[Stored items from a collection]
--------------------

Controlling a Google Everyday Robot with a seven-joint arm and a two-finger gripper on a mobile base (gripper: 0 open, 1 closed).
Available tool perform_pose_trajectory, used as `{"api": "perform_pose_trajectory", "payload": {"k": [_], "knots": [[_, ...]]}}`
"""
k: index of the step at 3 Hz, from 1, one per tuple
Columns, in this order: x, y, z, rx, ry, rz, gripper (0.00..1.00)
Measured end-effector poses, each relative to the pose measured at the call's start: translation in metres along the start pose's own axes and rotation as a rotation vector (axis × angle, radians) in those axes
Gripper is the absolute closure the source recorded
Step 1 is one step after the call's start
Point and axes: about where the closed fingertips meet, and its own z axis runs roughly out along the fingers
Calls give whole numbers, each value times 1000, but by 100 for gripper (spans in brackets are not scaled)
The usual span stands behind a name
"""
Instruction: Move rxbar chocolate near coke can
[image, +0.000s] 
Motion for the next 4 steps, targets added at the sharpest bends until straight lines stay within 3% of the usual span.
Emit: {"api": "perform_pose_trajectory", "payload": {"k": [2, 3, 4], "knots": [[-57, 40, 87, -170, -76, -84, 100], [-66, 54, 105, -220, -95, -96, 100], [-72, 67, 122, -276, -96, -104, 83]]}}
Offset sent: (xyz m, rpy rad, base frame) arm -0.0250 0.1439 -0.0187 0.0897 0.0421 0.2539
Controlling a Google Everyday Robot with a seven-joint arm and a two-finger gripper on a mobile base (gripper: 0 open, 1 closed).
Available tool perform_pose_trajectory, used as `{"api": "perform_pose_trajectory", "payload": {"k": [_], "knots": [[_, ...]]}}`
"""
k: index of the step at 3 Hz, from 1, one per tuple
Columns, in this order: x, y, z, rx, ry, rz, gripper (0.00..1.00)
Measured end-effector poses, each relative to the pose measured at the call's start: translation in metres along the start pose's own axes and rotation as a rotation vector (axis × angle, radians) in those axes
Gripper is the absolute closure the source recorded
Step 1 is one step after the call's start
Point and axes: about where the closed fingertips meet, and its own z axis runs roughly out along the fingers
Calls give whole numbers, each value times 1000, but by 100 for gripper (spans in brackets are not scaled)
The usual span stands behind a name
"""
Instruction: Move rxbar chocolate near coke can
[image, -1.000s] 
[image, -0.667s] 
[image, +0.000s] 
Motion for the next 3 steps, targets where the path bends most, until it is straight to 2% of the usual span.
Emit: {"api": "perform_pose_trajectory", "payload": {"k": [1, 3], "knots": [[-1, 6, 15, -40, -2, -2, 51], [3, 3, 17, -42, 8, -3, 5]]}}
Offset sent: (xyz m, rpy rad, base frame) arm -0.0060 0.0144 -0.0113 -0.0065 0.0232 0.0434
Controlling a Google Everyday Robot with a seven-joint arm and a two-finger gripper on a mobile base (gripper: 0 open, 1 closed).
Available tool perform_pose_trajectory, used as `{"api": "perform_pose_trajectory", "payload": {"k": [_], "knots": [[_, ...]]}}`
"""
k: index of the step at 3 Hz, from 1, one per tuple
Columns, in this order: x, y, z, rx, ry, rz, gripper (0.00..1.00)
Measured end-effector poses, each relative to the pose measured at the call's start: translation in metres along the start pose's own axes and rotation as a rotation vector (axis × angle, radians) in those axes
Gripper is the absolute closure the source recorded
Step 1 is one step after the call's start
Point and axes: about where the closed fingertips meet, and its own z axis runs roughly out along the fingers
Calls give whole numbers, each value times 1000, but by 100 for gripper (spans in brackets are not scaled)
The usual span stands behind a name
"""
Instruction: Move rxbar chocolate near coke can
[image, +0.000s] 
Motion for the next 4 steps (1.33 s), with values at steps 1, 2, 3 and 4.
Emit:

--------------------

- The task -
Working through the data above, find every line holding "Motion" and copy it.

- Completed exercise -
Motion for the next 4 steps, targets added at the sharpest bends until straight lines stay within 3% of the usual span.
Motion for the next 3 steps, targets where the path bends most, until it is straight to 2% of the usual span.
Motion for the next 4 steps (1.33 s), with values at steps 1, 2, 3 and 4.

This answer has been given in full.